§ **Exercise prompt**
Please copy exactly the lines from the top of the data through the line containing "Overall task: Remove", and nothing else.

§ **Source material**
——————

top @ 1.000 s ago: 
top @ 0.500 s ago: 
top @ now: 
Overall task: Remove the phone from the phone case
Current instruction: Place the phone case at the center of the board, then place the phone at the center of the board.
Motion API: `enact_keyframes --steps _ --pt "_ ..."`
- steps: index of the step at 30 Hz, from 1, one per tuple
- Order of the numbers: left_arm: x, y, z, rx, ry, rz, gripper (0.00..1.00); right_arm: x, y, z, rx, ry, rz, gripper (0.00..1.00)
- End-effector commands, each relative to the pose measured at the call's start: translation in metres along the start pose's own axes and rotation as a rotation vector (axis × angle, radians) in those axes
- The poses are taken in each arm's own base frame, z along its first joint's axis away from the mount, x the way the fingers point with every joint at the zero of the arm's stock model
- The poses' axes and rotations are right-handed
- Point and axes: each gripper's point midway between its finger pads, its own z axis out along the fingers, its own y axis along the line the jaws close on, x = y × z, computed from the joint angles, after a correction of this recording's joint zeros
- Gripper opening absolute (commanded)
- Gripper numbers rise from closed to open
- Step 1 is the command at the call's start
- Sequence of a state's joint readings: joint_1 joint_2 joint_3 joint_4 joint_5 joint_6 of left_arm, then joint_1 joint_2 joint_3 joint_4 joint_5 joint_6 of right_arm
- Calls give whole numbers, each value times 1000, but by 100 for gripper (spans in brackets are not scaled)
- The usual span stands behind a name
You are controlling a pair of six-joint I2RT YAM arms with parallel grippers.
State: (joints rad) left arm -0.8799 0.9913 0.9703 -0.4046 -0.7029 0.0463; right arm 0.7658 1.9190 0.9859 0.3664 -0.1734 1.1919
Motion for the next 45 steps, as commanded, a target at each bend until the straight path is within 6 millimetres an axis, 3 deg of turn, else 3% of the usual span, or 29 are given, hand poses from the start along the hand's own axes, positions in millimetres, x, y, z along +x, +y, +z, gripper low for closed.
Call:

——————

§ **Exercise solution**
top @ 1.000 s ago: 
top @ 0.500 s ago: 
top @ now: 
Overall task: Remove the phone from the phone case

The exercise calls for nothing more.